> _The task_: Your job is to reproduce all of the data exactly.

> _Data section_:

_ _ _ _ _ _ _

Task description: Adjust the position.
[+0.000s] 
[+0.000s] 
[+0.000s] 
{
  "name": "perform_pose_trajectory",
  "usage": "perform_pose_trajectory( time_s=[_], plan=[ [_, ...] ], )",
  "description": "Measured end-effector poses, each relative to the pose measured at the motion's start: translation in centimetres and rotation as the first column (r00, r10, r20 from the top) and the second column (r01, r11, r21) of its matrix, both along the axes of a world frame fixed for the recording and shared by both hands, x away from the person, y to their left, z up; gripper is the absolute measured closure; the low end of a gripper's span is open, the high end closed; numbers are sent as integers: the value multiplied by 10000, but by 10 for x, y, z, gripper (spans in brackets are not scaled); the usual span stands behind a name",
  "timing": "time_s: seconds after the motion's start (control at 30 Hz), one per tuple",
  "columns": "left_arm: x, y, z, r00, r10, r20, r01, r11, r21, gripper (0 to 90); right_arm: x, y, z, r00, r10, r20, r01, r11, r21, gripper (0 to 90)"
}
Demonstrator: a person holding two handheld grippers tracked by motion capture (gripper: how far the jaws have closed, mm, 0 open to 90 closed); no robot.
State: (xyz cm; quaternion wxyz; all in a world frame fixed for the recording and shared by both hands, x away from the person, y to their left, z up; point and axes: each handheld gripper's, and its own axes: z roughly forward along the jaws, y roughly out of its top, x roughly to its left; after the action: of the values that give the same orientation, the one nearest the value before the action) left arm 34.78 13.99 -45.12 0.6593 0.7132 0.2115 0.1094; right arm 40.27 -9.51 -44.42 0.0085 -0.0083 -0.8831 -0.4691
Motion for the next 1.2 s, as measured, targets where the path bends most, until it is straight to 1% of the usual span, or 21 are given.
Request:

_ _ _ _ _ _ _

> _Answer section_:
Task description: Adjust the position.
[+0.000s] 
[+0.000s] 
[+0.000s] 
{
  "name": "perform_pose_trajectory",
  "usage": "perform_pose_trajectory( time_s=[_], plan=[ [_, ...] ], )",
  "description": "Measured end-effector poses, each relative to the pose measured at the motion's start: translation in centimetres and rotation as the first column (r00, r10, r20 from the top) and the second column (r01, r11, r21) of its matrix, both along the axes of a world frame fixed for the recording and shared by both hands, x away from the person, y to their left, z up; gripper is the absolute measured closure; the low end of a gripper's span is open, the high end closed; numbers are sent as integers: the value multiplied by 10000, but by 10 for x, y, z, gripper (spans in brackets are not scaled); the usual span stands behind a name",
  "timing": "time_s: seconds after the motion's start (control at 30 Hz), one per tuple",
  "columns": "left_arm: x, y, z, r00, r10, r20, r01, r11, r21, gripper (0 to 90); right_arm: x, y, z, r00, r10, r20, r01, r11, r21, gripper (0 to 90)"
}
Demonstrator: a person holding two handheld grippers tracked by motion capture (gripper: how far the jaws have closed, mm, 0 open to 90 closed); no robot.
State: (xyz cm; quaternion wxyz; all in a world frame fixed for the recording and shared by both hands, x away from the person, y to their left, z up; point and axes: each handheld gripper's, and its own axes: z roughly forward along the jaws, y roughly out of its top, x roughly to its left; after the action: of the values that give the same orientation, the one nearest the value before the action) left arm 34.78 13.99 -45.12 0.6593 0.7132 0.2115 0.1094; right arm 40.27 -9.51 -44.42 0.0085 -0.0083 -0.8831 -0.4691
Motion for the next 1.2 s, as measured, targets where the path bends most, until it is straight to 1% of the usual span, or 21 are given.
Request:

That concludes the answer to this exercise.